We should be truly worried, as I pointed out here and elsewhere in my argument against the jumbo loan in December 2016 that “Nigeria is inching towards the path it abandoned only a few years ago when the Obasanjo administration successfully negotiated the forgiveness of part of its debts from the Paris Club. We thought we would never trudge that road again. Wrong. President Buhari is taking us back.”

That cannot be good news for a country that experienced the trauma of the economic crisis of the early eighties when, because of our insolvency, the country’s business partners refused to open line of credits for our importers. You would recall that it was Buhari who tackled the problem by committing 45 per cent of our national income to servicing debts and introduced trade by barter by which Nigeria paid for imports with crude oil. In 1983 the N2.5 billion IMF/World Bank bridging loan the late President Shagari sought for was condemned as a jumbo loan, bound inevitably to mortgage the future of our country to our lenders. But in 2016, the $30 billion was not considered a jumbo loan. Nor is the current debt profile evidence of the poor management of the national economy. Ah, yes, memories tend to be long when someone else is at the receiving end and short when it is laundered as contemporary wisdom.

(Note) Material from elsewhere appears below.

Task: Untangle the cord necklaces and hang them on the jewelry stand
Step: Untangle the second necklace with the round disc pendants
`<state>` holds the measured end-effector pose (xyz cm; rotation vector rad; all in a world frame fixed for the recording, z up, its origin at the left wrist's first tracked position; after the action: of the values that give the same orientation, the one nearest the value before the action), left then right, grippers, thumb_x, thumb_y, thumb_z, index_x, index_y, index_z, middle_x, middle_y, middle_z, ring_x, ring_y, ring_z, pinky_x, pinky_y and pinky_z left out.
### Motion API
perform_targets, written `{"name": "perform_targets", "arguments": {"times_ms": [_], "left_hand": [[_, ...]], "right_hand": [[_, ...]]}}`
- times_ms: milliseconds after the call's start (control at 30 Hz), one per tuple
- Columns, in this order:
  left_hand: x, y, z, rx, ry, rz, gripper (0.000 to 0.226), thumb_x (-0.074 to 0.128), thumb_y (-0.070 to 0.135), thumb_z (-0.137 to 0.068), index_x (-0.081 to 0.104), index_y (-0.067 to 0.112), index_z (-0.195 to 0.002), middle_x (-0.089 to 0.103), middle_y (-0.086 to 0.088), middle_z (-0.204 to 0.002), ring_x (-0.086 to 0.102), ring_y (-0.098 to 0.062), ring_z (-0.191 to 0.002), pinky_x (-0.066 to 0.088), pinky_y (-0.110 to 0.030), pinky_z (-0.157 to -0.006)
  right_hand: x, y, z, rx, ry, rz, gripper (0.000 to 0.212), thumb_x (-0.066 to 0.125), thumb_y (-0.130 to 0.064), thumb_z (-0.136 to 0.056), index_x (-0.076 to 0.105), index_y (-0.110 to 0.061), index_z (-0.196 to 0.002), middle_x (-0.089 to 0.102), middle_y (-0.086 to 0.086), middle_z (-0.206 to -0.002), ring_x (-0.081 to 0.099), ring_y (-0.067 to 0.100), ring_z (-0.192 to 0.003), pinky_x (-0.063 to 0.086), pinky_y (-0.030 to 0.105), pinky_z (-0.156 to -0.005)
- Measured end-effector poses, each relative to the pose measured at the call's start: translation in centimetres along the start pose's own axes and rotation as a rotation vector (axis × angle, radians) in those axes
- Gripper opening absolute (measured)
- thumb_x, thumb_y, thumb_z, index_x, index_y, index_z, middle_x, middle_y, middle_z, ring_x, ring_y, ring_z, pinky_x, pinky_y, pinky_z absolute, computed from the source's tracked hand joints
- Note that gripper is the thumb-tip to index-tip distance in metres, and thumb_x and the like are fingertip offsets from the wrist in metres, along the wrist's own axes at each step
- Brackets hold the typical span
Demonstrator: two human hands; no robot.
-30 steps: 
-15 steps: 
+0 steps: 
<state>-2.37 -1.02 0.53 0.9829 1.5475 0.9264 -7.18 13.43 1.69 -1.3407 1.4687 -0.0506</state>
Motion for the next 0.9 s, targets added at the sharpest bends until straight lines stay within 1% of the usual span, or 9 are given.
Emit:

The only man who knew that the first jumbo loan would be followed by other loans that in the end would impose on the country the crushing debt burden was the then Emir of Kano, Alhaji Sanusi Muhammadu Sanusi. He warned against taking the loan. But the yes chorus was deafening because in our national character, no sitting government takes unwise steps in managing the country and its economy. We shoot ourselves in the foot, of course.

Contemporary history has no record of a country that became an economic power through the easy resort to borrowing. I do not think the Buhari administration has exhausted all the options towards the pragmatic management of our economy and with it our poverty. I believe that our dear country has the capacity to do better and prove, as the Indians have done, that while poverty may be inevitable, no nation has an excuse to perpetuate it by failing to do what it must do to free its citizens from its vice grip. India did not borrow to change its economic misfortunes and give the sash to our country.

It did so because its economic managers and experts and politicians hunkered down to explore pragmatic options and once they put their fingers on them, homed on in the challenges of its poverty. The rest is a fascinating story of a nation that emerged from its difficult historical challenges to win plaudits as a contemporary economic miracle and the medical tourism capital of the world.